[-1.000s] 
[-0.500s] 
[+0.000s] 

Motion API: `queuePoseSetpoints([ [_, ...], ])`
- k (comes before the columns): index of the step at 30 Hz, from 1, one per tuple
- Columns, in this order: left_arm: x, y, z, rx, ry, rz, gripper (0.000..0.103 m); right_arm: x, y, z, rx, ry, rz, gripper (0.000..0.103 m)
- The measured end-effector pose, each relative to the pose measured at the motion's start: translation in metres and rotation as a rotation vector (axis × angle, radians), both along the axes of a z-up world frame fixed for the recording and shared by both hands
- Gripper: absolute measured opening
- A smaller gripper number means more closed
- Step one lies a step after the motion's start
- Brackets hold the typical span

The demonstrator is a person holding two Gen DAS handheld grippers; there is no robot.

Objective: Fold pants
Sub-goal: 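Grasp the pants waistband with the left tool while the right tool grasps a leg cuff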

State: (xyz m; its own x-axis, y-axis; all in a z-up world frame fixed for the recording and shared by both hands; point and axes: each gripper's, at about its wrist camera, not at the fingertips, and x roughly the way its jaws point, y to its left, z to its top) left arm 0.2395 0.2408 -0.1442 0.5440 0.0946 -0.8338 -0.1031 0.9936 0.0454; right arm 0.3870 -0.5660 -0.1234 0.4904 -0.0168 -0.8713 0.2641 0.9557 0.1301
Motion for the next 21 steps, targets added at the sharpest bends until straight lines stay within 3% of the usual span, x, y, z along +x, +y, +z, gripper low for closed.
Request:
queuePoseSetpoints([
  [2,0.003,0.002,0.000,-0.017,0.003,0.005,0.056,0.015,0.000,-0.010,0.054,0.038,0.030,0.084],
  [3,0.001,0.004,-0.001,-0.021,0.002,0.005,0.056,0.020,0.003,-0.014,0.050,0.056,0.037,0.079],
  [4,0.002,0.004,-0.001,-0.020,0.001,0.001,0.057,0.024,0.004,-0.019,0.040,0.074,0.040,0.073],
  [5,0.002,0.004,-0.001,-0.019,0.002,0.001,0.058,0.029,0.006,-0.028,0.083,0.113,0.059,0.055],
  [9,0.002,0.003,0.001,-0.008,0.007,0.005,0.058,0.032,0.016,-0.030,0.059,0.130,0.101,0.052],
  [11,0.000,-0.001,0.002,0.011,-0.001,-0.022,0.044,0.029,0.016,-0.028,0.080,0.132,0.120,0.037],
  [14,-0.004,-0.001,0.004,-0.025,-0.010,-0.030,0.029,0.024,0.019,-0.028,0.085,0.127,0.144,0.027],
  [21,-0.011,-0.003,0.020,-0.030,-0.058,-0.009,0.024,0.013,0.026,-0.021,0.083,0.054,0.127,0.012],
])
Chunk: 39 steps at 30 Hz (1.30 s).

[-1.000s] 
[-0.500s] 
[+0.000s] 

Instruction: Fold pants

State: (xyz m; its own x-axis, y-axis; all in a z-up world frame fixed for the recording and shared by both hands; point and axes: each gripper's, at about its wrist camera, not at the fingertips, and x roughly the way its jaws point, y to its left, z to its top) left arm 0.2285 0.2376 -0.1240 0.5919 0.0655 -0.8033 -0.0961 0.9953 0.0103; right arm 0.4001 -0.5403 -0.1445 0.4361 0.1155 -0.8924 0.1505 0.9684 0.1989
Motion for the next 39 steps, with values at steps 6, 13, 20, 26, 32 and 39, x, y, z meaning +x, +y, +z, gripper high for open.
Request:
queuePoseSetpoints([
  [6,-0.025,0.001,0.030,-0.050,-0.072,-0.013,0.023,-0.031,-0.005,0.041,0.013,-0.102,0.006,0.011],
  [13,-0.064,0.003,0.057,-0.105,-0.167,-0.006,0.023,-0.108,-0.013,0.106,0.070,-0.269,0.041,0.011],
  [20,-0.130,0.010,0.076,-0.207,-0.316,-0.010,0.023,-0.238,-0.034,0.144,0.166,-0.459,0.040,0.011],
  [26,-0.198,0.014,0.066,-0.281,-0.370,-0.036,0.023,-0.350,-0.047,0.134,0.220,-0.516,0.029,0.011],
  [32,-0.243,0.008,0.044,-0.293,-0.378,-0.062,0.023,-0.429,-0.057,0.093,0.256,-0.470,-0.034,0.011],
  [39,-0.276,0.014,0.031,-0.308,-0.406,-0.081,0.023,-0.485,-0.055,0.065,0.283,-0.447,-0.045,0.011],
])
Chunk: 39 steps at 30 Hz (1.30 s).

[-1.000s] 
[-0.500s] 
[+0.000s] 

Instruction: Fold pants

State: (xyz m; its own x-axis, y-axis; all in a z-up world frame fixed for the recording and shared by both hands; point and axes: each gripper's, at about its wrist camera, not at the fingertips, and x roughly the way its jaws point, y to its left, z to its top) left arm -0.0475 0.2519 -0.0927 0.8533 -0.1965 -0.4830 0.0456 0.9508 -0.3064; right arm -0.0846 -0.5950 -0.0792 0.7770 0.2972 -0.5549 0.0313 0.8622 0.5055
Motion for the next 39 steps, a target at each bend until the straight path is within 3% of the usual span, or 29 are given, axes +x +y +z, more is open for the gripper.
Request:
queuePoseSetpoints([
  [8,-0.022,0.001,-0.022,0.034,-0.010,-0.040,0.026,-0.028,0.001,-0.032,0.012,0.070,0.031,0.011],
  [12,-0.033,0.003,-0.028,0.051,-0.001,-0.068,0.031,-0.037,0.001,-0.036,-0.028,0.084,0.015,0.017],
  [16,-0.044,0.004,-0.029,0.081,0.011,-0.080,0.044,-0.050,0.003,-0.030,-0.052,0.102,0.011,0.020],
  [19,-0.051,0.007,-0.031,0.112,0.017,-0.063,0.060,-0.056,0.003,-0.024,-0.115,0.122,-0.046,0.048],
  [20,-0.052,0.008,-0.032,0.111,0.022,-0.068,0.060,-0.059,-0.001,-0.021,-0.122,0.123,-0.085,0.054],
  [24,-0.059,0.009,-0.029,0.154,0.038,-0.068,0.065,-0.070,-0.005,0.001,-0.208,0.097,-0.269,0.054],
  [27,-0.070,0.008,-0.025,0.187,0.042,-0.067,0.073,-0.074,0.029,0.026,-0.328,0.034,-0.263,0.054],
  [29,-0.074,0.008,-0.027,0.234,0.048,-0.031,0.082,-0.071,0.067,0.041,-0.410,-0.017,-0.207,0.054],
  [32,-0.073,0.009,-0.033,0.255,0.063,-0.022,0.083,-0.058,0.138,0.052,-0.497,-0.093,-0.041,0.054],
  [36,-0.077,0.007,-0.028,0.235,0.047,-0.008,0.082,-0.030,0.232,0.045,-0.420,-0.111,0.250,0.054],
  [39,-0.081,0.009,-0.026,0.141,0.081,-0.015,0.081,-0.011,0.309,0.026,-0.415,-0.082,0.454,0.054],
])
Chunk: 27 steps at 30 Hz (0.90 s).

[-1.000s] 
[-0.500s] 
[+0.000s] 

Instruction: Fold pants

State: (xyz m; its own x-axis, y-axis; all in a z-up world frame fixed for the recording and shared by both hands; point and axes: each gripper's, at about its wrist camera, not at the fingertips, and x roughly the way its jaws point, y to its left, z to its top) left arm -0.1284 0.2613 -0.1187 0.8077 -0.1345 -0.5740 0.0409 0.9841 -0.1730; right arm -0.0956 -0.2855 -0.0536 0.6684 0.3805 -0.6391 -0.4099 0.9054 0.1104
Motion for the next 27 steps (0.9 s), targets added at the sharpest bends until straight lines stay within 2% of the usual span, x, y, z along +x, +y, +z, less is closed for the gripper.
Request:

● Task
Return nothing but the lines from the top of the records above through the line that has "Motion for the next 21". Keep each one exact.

● Task result
[-1.000s] 
[-0.500s] 
[+0.000s] 

Motion API: `queuePoseSetpoints([ [_, ...], ])`
- k (comes before the columns): index of the step at 30 Hz, from 1, one per tuple
- Columns, in this order: left_arm: x, y, z, rx, ry, rz, gripper (0.000..0.103 m); right_arm: x, y, z, rx, ry, rz, gripper (0.000..0.103 m)
- The measured end-effector pose, each relative to the pose measured at the motion's start: translation in metres and rotation as a rotation vector (axis × angle, radians), both along the axes of a z-up world frame fixed for the recording and shared by both hands
- Gripper: absolute measured opening
- A smaller gripper number means more closed
- Step one lies a step after the motion's start
- Brackets hold the typical span

The demonstrator is a person holding two Gen DAS handheld grippers; there is no robot.

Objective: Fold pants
Sub-goal: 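Grasp the pants waistband with the left tool while the right tool grasps a leg cuff
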
State: (xyz m; its own x-axis, y-axis; all in a z-up world frame fixed for the recording and shared by both hands; point and axes: each gripper's, at about its wrist camera, not at the fingertips, and x roughly the way its jaws point, y to its left, z to its top) left arm 0.2395 0.2408 -0.1442 0.5440 0.0946 -0.8338 -0.1031 0.9936 0.0454; right arm 0.3870 -0.5660 -0.1234 0.4904 -0.0168 -0.8713 0.2641 0.9557 0.1301
Motion for the next 21 steps, targets added at the sharpest bends until straight lines stay within 3% of the usual span, x, y, z along +x, +y, +z, gripper low for closed.

This exercise requires no further response.